The median age in the city was 30.2 years. 33.5% of residents were under the age of 18; 8.4% were between the ages of 18 and 24; 27.9% were from 25 to 44; 20.3% were from 45 to 64; and 10% were 65 years of age or older. The gender makeup of the city was 48.6% male and 51.4% female.

===2000 census===
As of the census of 2000, there were 9,700 people, 3,190 households, and 2,491 families living in the city. The population density was 2,743.5 PD/sqmi. There were 3,377 housing units at an average density of 955.1 /sqmi. The racial makeup of the city was 91.80% White, 0.35% African American, 2.00% Native American, 1.09% Asian, 0.04% Pacific Islander, 2.47% from other races, and 2.24% from two or more races. Hispanic or Latino of any race were 5.38% of the population.

There were 3,190 households, out of which 45.4% had children under the age of 18 living with them, 63.4% were married couples living together, 10.7% had a female householder with no husband present, and 21.9% were non-families. 18.4% of all households were made up of individuals, and 7.2% had someone living alone who was 65 years of age or older. The average household size was 3.02 and the average family size was 3.46.

In the city, the population was spread out, with 33.9% under the age of 18, 10.5% from 18 to 24, 27.6% from 25 to 44, 19.3% from 45 to 64, and 8.7% who were 65 years of age or older. The median age was 29 years. For every 100 females, there were 97.6 males. For every 100 females age 18 and over, there were 93.4 males.
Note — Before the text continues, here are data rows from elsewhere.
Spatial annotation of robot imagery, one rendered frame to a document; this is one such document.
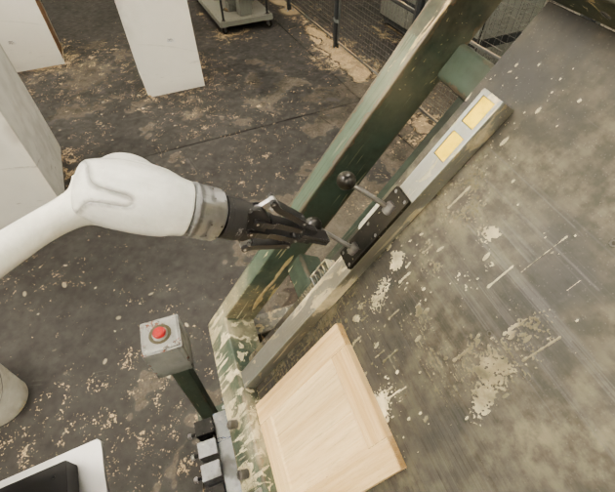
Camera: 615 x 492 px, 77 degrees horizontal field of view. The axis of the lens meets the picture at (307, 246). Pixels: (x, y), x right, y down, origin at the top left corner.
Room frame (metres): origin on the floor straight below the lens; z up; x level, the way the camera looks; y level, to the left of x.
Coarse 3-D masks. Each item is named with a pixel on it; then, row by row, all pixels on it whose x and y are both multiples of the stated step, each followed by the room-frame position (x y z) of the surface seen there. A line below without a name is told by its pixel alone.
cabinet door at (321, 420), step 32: (320, 352) 0.39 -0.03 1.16; (352, 352) 0.36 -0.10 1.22; (288, 384) 0.37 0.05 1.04; (320, 384) 0.33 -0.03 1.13; (352, 384) 0.30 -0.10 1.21; (288, 416) 0.30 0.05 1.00; (320, 416) 0.27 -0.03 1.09; (352, 416) 0.25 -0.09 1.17; (288, 448) 0.23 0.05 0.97; (320, 448) 0.21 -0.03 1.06; (352, 448) 0.19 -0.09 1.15; (384, 448) 0.18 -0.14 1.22; (288, 480) 0.17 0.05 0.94; (320, 480) 0.15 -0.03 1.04; (352, 480) 0.14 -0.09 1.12; (384, 480) 0.13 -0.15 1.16
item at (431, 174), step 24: (480, 96) 0.61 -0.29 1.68; (480, 120) 0.58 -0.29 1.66; (504, 120) 0.58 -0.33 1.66; (480, 144) 0.57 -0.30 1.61; (432, 168) 0.57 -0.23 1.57; (456, 168) 0.56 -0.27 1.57; (408, 192) 0.56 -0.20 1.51; (432, 192) 0.55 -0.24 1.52; (408, 216) 0.54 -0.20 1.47; (384, 240) 0.52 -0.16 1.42; (336, 264) 0.53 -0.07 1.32; (360, 264) 0.51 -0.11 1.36; (312, 288) 0.52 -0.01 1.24; (336, 288) 0.49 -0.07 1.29; (312, 312) 0.47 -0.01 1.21; (288, 336) 0.46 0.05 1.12; (264, 360) 0.44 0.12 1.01
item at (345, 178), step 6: (342, 174) 0.57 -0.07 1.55; (348, 174) 0.57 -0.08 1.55; (342, 180) 0.56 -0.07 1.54; (348, 180) 0.56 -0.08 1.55; (354, 180) 0.57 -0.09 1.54; (342, 186) 0.56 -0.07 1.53; (348, 186) 0.55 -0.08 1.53; (354, 186) 0.56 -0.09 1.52; (360, 186) 0.57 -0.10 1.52; (360, 192) 0.56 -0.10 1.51; (366, 192) 0.56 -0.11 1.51; (372, 198) 0.55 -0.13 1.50; (378, 198) 0.56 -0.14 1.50; (384, 204) 0.55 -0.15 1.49; (390, 204) 0.54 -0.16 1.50; (384, 210) 0.54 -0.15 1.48; (390, 210) 0.54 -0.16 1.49
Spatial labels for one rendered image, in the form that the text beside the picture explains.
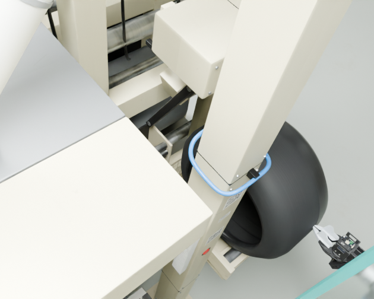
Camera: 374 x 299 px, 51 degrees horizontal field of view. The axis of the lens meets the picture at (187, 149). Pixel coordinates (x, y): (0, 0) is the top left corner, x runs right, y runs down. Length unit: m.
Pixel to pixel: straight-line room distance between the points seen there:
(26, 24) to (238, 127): 0.45
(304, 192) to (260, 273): 1.44
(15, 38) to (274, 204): 0.94
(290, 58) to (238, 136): 0.25
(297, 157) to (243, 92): 0.63
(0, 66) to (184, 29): 0.60
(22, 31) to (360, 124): 3.37
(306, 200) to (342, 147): 2.17
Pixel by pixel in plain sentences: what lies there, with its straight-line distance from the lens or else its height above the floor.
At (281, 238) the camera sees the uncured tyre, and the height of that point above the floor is 1.28.
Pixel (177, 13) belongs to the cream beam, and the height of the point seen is 1.78.
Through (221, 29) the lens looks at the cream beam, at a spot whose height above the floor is 1.78.
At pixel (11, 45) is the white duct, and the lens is 0.68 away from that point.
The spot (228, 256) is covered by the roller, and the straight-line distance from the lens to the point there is 1.73.
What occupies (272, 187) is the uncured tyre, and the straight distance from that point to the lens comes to 1.31.
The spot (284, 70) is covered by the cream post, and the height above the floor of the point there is 2.06.
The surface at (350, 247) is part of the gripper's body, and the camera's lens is 1.47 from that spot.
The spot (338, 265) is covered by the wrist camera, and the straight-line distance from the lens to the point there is 1.56.
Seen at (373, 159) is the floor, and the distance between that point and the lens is 3.61.
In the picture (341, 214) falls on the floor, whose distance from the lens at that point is 3.18.
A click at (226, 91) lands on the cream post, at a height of 1.91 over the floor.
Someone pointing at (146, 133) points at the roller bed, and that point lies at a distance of 1.70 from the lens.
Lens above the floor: 2.51
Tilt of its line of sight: 55 degrees down
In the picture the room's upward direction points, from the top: 14 degrees clockwise
The median income for a household in the city was $41,688, and the median income for a family was $48,138. Males had a median income of $40,726 versus $25,230 for females. The per capita income for the city was $15,936. About 9.1% of families and 12.0% of the population were below the poverty line, including 15.1% of those under age 18 and 6.6% of those age 65 or over.
==Education==
Chubbuck is a part of the Pocatello/Chubbuck School District. It has two elementary schools within the city limits. Zoned elementary schools serving Chubbuck include Chubbuck Elementary School, Rulon M. Ellis Elementary School, Syringa Elementary School in Pocatello, Wilcox Elementary School in Pocatello, and Tyhee Elementary School in Tyhee.

Residents are zoned to Hawthorne Middle School in Pocatello, Alameda Middle School in Pocatello, and Irving Middle School in Pocatello. Residents are zoned to Pocatello High School and Highland High School both in Pocatello.